#### [TASK INSTRUCTIONS]
Using the records that appear below, write out exactly the lines from the one with "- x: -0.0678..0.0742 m" through the one with "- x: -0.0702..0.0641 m", keeping both end lines.

#### [DATA SHOWN]
____________________
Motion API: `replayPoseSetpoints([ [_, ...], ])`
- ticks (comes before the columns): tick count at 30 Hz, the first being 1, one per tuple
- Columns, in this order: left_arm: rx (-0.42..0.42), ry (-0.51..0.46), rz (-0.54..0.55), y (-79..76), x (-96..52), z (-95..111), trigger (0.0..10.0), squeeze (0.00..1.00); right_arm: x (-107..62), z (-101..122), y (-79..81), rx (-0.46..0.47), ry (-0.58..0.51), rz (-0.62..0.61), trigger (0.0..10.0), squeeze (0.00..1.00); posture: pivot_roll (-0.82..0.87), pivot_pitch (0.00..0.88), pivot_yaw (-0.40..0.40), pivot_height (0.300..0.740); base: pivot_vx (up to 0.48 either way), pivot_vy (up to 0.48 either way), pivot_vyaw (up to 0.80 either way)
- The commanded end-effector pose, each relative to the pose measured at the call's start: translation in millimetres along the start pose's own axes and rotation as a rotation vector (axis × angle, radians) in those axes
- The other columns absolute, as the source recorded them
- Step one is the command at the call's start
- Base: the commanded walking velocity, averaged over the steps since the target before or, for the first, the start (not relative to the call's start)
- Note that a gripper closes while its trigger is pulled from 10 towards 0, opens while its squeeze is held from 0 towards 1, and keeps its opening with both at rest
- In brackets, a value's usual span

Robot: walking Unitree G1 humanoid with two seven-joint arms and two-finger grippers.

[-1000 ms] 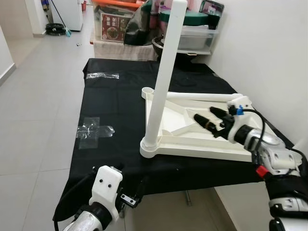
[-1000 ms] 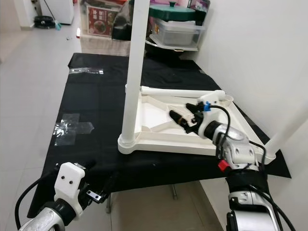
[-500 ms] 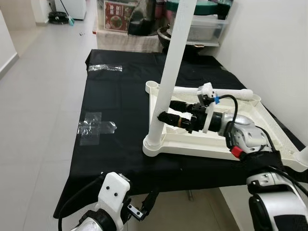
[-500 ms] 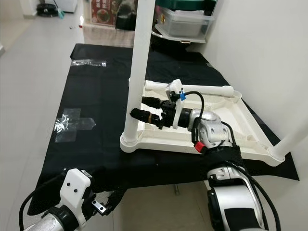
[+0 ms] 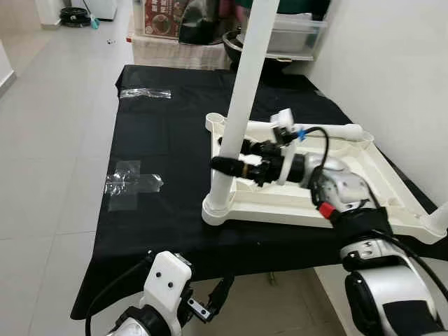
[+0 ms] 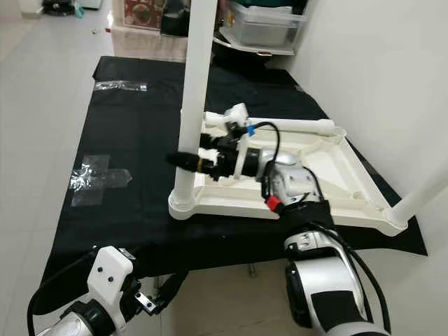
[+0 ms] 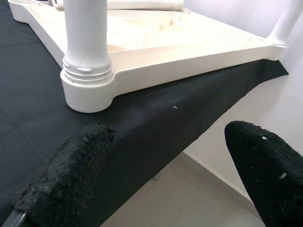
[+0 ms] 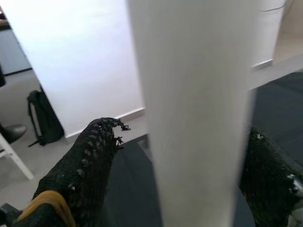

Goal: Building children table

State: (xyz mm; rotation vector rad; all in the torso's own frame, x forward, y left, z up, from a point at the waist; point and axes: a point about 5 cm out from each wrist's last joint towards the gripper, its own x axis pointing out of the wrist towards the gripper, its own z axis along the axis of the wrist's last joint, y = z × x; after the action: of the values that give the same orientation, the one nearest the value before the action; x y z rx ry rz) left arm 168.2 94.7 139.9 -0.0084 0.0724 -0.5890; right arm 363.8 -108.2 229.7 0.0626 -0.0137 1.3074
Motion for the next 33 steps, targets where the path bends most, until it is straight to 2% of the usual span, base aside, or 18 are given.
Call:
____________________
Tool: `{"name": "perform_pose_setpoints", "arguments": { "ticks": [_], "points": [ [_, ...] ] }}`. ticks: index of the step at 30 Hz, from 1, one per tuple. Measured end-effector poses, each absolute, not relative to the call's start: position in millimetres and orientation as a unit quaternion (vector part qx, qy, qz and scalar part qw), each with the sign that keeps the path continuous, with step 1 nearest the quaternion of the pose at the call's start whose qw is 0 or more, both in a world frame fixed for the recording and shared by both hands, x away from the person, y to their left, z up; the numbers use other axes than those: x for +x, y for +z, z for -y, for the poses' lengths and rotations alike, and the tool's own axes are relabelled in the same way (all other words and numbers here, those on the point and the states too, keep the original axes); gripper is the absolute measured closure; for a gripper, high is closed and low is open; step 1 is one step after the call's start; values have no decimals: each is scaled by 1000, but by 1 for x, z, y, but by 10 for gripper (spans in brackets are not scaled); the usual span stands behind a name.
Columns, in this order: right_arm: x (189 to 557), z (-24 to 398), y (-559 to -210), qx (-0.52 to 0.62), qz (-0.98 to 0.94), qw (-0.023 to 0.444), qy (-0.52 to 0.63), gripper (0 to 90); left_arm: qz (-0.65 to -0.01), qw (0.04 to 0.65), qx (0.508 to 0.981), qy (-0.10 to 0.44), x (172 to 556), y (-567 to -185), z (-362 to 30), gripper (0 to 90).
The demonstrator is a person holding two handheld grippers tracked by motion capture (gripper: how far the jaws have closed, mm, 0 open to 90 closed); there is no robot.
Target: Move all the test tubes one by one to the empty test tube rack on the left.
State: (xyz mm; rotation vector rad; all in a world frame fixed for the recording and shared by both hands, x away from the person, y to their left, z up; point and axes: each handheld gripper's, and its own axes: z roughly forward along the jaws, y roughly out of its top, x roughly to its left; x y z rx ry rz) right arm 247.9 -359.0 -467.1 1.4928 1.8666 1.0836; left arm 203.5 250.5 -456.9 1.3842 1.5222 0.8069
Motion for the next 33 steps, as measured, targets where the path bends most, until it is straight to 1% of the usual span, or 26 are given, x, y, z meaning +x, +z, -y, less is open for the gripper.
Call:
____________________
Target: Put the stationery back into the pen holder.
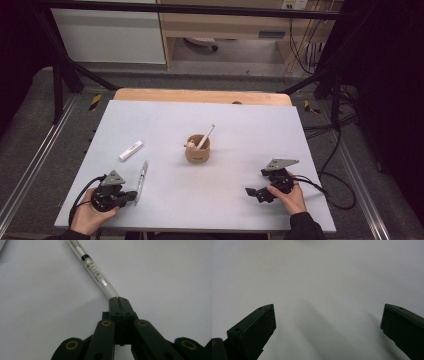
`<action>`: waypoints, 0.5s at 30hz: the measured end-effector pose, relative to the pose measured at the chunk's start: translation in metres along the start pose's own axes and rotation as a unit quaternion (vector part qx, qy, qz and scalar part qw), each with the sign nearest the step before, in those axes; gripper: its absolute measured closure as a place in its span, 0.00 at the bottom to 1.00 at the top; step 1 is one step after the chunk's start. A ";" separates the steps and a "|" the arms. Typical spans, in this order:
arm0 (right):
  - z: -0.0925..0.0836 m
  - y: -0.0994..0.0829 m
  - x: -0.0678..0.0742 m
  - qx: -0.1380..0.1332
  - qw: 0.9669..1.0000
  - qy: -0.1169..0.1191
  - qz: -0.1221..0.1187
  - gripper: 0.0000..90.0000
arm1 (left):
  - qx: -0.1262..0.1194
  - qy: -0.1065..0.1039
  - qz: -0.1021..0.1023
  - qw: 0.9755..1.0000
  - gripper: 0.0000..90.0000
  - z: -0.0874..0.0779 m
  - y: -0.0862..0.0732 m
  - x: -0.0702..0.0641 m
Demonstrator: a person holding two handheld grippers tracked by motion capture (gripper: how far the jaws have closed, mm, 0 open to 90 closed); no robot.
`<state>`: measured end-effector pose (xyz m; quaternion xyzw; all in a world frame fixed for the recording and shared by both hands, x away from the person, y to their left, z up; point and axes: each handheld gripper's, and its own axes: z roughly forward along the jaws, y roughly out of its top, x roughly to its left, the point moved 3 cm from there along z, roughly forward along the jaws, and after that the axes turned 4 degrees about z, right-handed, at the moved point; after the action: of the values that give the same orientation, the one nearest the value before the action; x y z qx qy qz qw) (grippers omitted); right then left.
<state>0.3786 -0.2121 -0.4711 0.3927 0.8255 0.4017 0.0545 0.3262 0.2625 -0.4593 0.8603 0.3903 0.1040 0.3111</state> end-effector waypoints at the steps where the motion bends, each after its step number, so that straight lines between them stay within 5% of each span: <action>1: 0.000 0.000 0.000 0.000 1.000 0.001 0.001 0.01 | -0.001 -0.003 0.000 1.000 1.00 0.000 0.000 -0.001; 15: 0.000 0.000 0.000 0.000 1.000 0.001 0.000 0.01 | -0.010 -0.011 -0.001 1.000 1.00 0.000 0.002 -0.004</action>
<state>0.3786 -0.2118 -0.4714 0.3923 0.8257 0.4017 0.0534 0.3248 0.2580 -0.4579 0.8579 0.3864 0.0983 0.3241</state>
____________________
#### [PROBLEM SOLUTION]
  - x: -0.0678..0.0742 m
  - qx: -0.1380..0.1332
  - qw: 0.9669..1.0000
  - qy: -0.1169..0.1191
  - qz: -0.1221..0.1187
  - gripper: 0.0000..90.0000
arm1 (left):
  - qx: -0.1262..0.1194
  - qy: -0.1065..0.1039
  - qz: -0.1021..0.1023
  - qw: 0.9755..1.0000
  - gripper: 0.0000..90.0000
  - z: -0.0874..0.0779 m
  - y: -0.0862..0.0732 m
  - x: -0.0702..0.0641 m

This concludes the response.